Tag Archives: Dr. Dan Murphy

‘Resource curse’ haunts Timor-Leste

Op-ed published in Today, Oct. 25, 2013

In Timor-Leste’s capital of Dili, young men walk the streets aimlessly; youth unemployment is over 50 per cent in a country where more than 60 per cent are under 25. Photo: Wong Pei Ting

In Timor-Leste’s capital of Dili, young men walk the streets aimlessly; youth unemployment is over 50 per cent in a country where more than 60 per cent are under 25. Photo: Wong Pei Ting

By Tom Benner

There is a free health clinic in Dili, the capital of Asia’s newest and poorest country, Timor-Leste, that treats some 400 people a day. The doctor who runs it was telling me about the kinds of cases he generally treats — tuberculosis, malaria, dengue, typhoid, malnutrition, stunting, poor growth, pregnancy complications.

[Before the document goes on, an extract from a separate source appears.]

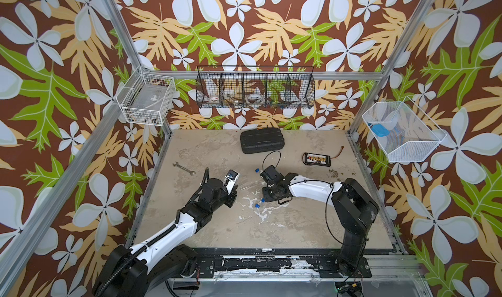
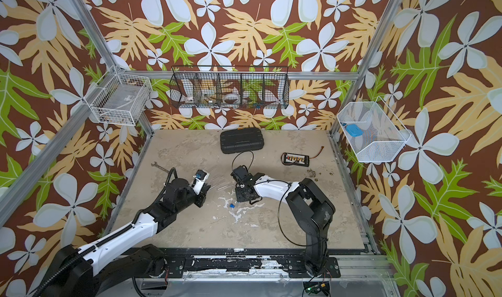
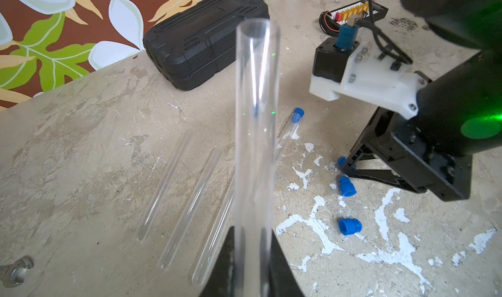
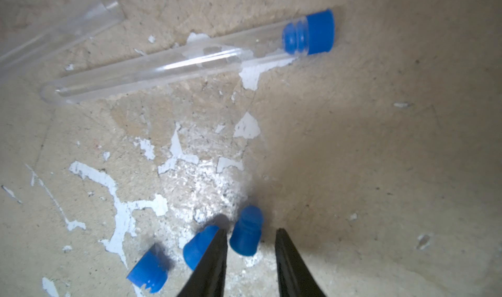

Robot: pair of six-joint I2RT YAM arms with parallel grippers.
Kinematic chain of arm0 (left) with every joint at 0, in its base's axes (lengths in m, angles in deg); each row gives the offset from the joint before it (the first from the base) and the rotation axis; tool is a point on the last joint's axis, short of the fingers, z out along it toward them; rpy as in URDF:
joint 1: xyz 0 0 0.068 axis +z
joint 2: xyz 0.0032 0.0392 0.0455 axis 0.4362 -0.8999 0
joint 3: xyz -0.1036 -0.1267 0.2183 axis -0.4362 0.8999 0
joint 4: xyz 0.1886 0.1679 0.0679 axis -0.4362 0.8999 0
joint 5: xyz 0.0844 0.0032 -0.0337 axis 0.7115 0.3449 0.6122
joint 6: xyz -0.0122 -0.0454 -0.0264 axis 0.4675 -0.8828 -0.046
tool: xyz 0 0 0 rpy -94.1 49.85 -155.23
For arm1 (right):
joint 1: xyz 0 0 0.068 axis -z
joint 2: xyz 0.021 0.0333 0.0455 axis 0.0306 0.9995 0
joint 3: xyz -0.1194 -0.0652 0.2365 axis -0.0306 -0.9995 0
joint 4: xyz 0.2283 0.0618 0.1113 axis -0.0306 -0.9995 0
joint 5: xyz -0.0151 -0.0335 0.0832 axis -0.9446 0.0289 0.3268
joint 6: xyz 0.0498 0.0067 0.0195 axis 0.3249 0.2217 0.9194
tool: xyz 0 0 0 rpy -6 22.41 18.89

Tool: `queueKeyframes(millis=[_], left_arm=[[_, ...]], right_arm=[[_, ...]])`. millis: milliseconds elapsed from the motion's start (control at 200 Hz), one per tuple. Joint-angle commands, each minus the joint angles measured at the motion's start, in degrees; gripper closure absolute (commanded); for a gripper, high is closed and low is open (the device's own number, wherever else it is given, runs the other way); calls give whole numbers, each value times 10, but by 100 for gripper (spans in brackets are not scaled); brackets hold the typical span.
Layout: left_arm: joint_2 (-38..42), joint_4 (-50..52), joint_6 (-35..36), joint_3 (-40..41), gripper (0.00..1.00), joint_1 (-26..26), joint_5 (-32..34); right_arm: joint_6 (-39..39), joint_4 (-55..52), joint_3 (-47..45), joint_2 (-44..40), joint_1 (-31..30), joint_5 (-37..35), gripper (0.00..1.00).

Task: Insert stoppers into test tubes
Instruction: Pick up the stopper from the center of the board.

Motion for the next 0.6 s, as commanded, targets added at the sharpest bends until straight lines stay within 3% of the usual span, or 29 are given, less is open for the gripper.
queueKeyframes(millis=[0, 595], left_arm=[[2, -21, 3, 1, 100, 1, -1], [8, -27, 0, 7, 100, 1, -3]], right_arm=[[6, -14, 3, 3, -1, -9, 68], [-28, -22, 18, 21, -1, -14, 70]])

Dr Dan Murphy is actually happy about this. Back before Timor-Leste became a country in 2002, he treated gunshot wounds, machete wounds, victims of torture and hand grenade victims.

What passes for progress in Timor-Leste is a lot like that. The war zone days are over, but the patient at the door has new problems with endemic causes. Now that United Nations (UN) peacekeepers are gone and the civil unrest has quieted, the challenges of governing a very poor country and inexperienced democracy seem far greater than anticipated in the hopefulness of its first sovereign days. Continue reading …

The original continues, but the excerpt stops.